(Items from a data source)
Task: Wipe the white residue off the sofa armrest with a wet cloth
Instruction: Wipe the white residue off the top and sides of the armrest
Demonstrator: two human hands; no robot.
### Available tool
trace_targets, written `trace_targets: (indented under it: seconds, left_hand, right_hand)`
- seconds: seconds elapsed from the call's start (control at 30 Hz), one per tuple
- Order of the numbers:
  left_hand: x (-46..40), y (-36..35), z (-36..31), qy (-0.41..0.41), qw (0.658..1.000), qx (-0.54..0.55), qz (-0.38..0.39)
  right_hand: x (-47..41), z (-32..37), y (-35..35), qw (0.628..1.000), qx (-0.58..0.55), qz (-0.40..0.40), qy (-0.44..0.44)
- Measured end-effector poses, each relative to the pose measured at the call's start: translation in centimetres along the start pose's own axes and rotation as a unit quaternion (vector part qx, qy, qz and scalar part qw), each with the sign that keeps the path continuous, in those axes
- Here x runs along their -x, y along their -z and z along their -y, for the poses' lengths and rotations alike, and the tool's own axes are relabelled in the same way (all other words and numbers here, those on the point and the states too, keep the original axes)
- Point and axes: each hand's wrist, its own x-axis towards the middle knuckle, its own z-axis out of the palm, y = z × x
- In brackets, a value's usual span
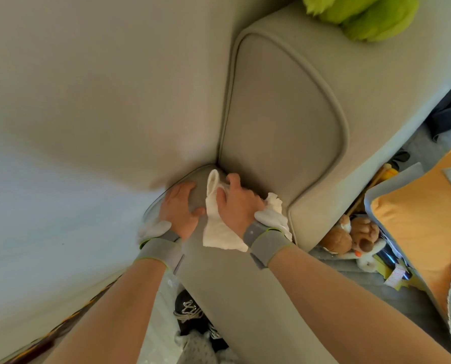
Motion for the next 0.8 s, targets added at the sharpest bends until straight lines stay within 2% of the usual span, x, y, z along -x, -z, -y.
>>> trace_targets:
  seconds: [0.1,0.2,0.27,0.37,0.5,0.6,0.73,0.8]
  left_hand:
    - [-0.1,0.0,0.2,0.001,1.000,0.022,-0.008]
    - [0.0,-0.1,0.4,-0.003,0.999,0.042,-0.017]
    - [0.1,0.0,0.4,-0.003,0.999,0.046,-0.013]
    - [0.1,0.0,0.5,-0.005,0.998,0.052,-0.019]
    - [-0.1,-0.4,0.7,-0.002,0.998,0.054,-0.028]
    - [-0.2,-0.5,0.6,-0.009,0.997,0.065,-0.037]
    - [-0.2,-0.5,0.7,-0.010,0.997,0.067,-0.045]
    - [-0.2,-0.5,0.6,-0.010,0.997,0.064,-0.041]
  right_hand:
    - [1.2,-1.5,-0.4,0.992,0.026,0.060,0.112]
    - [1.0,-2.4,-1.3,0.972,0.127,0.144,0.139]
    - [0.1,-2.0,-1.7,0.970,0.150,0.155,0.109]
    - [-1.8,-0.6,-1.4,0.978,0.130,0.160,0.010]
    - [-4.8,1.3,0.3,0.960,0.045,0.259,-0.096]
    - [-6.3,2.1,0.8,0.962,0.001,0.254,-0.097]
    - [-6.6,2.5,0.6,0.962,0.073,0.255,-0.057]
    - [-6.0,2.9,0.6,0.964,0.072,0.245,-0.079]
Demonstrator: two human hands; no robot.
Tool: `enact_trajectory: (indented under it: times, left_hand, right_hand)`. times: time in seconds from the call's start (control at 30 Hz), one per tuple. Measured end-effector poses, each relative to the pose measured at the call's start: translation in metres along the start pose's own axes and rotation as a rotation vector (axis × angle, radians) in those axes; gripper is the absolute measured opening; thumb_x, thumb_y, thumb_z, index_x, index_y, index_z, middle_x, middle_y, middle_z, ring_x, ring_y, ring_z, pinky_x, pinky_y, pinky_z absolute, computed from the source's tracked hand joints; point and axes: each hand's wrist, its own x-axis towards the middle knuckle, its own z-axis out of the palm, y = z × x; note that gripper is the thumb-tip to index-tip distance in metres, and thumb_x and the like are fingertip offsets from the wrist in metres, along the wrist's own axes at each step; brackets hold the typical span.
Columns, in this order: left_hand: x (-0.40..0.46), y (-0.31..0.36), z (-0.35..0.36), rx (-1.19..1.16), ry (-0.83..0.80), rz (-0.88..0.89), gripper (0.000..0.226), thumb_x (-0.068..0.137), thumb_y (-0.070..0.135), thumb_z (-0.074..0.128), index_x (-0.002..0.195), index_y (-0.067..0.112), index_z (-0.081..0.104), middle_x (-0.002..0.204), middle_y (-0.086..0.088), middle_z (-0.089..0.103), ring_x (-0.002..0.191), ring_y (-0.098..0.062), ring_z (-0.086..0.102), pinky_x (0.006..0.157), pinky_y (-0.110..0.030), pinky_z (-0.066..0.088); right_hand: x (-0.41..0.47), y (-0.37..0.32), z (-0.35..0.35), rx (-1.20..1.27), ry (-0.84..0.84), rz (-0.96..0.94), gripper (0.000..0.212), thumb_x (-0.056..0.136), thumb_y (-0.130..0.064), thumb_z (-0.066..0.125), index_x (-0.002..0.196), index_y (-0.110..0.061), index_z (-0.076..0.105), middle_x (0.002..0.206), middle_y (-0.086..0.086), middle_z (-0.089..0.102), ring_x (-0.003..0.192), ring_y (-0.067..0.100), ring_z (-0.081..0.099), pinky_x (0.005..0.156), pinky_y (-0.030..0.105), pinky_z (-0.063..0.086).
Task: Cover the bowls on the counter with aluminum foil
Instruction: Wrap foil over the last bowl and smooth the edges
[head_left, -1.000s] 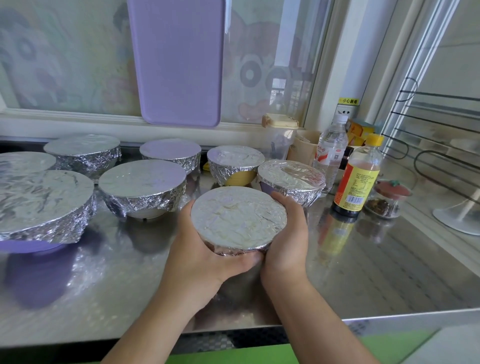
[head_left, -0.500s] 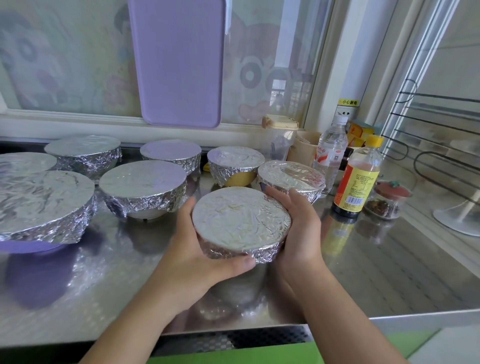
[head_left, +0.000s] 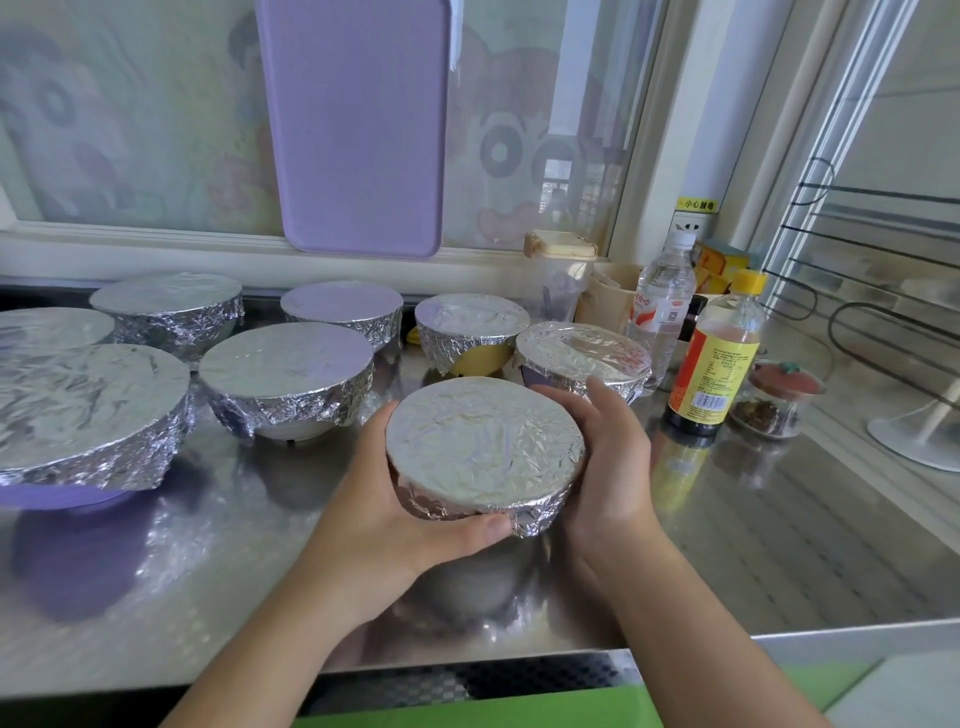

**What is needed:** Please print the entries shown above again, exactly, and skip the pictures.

**Exercise answer:**
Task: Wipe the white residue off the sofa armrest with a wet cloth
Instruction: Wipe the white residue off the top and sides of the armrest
Demonstrator: two human hands; no robot.
### Available tool
trace_targets, written `trace_targets: (indented under it: seconds, left_hand, right_hand)`
- seconds: seconds elapsed from the call's start (control at 30 Hz), one per tuple
- Order of the numbers:
  left_hand: x (-46..40), y (-36..35), z (-36..31), qy (-0.41..0.41), qw (0.658..1.000), qx (-0.54..0.55), qz (-0.38..0.39)
  right_hand: x (-47..41), z (-32..37), y (-35..35), qw (0.628..1.000), qx (-0.58..0.55), qz (-0.40..0.40), qy (-0.44..0.44)
- Measured end-effector poses, each relative to the pose measured at the call's start: translation in centimetres along the start pose's own axes and rotation as a unit quaternion (vector part qx, qy, qz and scalar part qw), each with the sign that keeps the path continuous, in those axes
- Here x runs along their -x, y along their -z and z along their -y, for the poses' lengths and rotations alike, and the tool's own axes are relabelled in the same way (all other words and numbers here, those on the point and the states too, keep the original axes)
- Point and axes: each hand's wrist, its own x-axis towards the middle knuckle, its own z-axis out of the palm, y = z × x
- In brackets, a value's usual span
Motion for the next 0.8 s, targets added at the sharpest bends until straight lines stay within 2% of the usual span, x, y, z along -x, -z, -y.
>>> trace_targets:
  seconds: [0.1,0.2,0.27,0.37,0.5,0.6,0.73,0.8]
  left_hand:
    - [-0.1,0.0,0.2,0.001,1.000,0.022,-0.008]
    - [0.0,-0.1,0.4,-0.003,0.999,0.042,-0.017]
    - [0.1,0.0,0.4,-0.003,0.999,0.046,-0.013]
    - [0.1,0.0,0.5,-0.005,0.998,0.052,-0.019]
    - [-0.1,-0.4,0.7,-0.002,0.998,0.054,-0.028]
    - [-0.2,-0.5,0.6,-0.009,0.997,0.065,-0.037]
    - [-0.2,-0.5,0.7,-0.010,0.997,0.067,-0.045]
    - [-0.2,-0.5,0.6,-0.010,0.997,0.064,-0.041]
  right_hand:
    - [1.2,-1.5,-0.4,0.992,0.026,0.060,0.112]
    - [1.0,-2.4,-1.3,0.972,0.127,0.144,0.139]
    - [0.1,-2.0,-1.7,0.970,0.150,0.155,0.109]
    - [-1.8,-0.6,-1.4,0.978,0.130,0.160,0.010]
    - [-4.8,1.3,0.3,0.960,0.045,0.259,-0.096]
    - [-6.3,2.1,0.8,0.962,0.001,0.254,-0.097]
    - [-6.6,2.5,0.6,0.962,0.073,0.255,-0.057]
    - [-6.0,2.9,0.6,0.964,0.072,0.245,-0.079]
Demonstrator: two human hands; no robot.
Tool: `enact_trajectory: (indented under it: times, left_hand, right_hand)`. times: time in seconds from the call's start (control at 30 Hz), one per tuple. Measured end-effector poses, each relative to the pose measured at the call's start: translation in metres along the start pose's own axes and rotation as a rotation vector (axis × angle, radians) in those axes; gripper is the absolute measured opening; thumb_x, thumb_y, thumb_z, index_x, index_y, index_z, middle_x, middle_y, middle_z, ring_x, ring_y, ring_z, pinky_x, pinky_y, pinky_z absolute, computed from the source's tracked hand joints; point and axes: each hand's wrist, its own x-axis towards the middle knuckle, its own z-axis out of the palm, y = z × x; note that gripper is the thumb-tip to index-tip distance in metres, and thumb_x and the like are fingertip offsets from the wrist in metres, along the wrist's own axes at each step; brackets hold the typical span.
Columns, in this order: left_hand: x (-0.40..0.46), y (-0.31..0.36), z (-0.35..0.36), rx (-1.19..1.16), ry (-0.83..0.80), rz (-0.88..0.89), gripper (0.000..0.226), thumb_x (-0.068..0.137), thumb_y (-0.070..0.135), thumb_z (-0.074..0.128), index_x (-0.002..0.195), index_y (-0.067..0.112), index_z (-0.081..0.104), middle_x (-0.002..0.204), middle_y (-0.086..0.088), middle_z (-0.089..0.103), ring_x (-0.002..0.191), ring_y (-0.098..0.062), ring_z (-0.086..0.102), pinky_x (0.006..0.157), pinky_y (-0.110..0.030), pinky_z (-0.066..0.088); right_hand: x (-0.41..0.47), y (-0.37..0.32), z (-0.35..0.35), rx (-1.20..1.27), ry (-0.84..0.84), rz (-0.96..0.94), gripper (0.000..0.212), thumb_x (-0.056..0.136), thumb_y (-0.130..0.064), thumb_z (-0.066..0.125), index_x (-0.002..0.196), index_y (-0.110..0.061), index_z (-0.076..0.105), middle_x (0.002..0.206), middle_y (-0.086..0.086), middle_z (-0.089..0.102), ring_x (-0.003..0.192), ring_y (-0.067..0.100), ring_z (-0.081..0.099), pinky_x (0.005..0.156), pinky_y (-0.030..0.105), pinky_z (-0.063..0.086).
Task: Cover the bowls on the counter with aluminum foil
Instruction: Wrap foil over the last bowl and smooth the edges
[head_left, -1.000s] 
[head_left, -0.500s] 
[head_left, +0.000s] 

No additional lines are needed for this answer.